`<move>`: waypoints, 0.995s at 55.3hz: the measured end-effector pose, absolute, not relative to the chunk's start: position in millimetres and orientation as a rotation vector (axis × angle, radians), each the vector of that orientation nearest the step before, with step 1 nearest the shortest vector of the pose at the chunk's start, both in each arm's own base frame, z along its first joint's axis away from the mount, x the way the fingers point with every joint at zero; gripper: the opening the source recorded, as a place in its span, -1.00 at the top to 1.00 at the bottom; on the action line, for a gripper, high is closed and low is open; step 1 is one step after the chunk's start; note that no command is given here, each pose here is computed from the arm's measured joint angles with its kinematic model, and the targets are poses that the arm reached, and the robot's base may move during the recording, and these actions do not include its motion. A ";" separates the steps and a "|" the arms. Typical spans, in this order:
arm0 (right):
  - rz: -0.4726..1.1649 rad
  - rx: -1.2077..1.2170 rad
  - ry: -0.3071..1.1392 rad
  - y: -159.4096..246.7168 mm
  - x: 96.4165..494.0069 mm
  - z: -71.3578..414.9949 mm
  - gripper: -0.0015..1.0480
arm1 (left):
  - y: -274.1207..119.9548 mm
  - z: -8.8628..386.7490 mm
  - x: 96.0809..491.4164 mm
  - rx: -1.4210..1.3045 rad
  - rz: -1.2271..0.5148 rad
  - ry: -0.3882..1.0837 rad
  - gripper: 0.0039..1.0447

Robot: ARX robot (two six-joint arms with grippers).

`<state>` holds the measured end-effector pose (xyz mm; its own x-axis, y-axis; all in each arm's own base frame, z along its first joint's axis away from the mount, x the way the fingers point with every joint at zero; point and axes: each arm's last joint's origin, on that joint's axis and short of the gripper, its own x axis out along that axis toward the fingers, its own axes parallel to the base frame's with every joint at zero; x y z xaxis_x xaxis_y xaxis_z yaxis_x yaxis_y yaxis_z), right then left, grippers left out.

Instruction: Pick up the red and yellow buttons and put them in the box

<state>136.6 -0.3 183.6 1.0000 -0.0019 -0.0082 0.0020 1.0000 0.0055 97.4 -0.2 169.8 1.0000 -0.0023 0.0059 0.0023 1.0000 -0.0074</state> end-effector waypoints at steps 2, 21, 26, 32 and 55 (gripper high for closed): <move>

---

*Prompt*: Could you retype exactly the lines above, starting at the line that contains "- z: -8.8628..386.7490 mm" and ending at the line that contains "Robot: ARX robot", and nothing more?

*Written reply*:
  - z: -8.8628..386.7490 mm
  - x: 96.0809..491.4164 mm
  - rx: -1.4210..1.3045 rad
  - rz: -1.2271..0.5148 rad
  - ry: -0.3882..1.0837 rad
  - gripper: 0.0039..1.0447

Robot: ARX robot (two six-joint arms with grippers).

This answer is complete as it stands.